EXERCISE GOAL: Copy the data from the line that contains "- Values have" to its last line, exactly, including both of those lines and leaving out everything before.

DATA SHOWN:
________________________________________

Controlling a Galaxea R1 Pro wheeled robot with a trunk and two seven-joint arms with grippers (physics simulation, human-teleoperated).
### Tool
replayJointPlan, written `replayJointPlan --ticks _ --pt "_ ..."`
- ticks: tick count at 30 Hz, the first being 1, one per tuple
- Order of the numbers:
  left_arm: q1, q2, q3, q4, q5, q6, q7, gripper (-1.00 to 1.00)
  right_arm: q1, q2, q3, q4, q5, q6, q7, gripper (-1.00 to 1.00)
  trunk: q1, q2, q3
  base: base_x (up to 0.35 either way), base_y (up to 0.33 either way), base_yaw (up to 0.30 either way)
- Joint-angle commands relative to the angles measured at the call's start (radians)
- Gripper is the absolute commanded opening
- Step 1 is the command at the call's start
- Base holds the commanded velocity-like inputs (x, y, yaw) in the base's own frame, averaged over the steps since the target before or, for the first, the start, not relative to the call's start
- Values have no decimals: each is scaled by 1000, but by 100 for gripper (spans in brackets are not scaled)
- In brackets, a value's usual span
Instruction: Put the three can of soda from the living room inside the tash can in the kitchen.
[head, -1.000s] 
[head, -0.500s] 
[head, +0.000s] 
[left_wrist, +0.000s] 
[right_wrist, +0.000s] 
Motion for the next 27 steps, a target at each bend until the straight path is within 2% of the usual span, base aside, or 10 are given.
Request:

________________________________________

SOLUTION:
- Values have no decimals: each is scaled by 1000, but by 100 for gripper (spans in brackets are not scaled)
- In brackets, a value's usual span
Instruction: Put the three can of soda from the living room inside the tash can in the kitchen.
[head, -1.000s] 
[head, -0.500s] 
[head, +0.000s] 
[left_wrist, +0.000s] 
[right_wrist, +0.000s] 
Motion for the next 27 steps, a target at each bend until the straight path is within 2% of the usual span, base aside, or 10 are given.
Request:

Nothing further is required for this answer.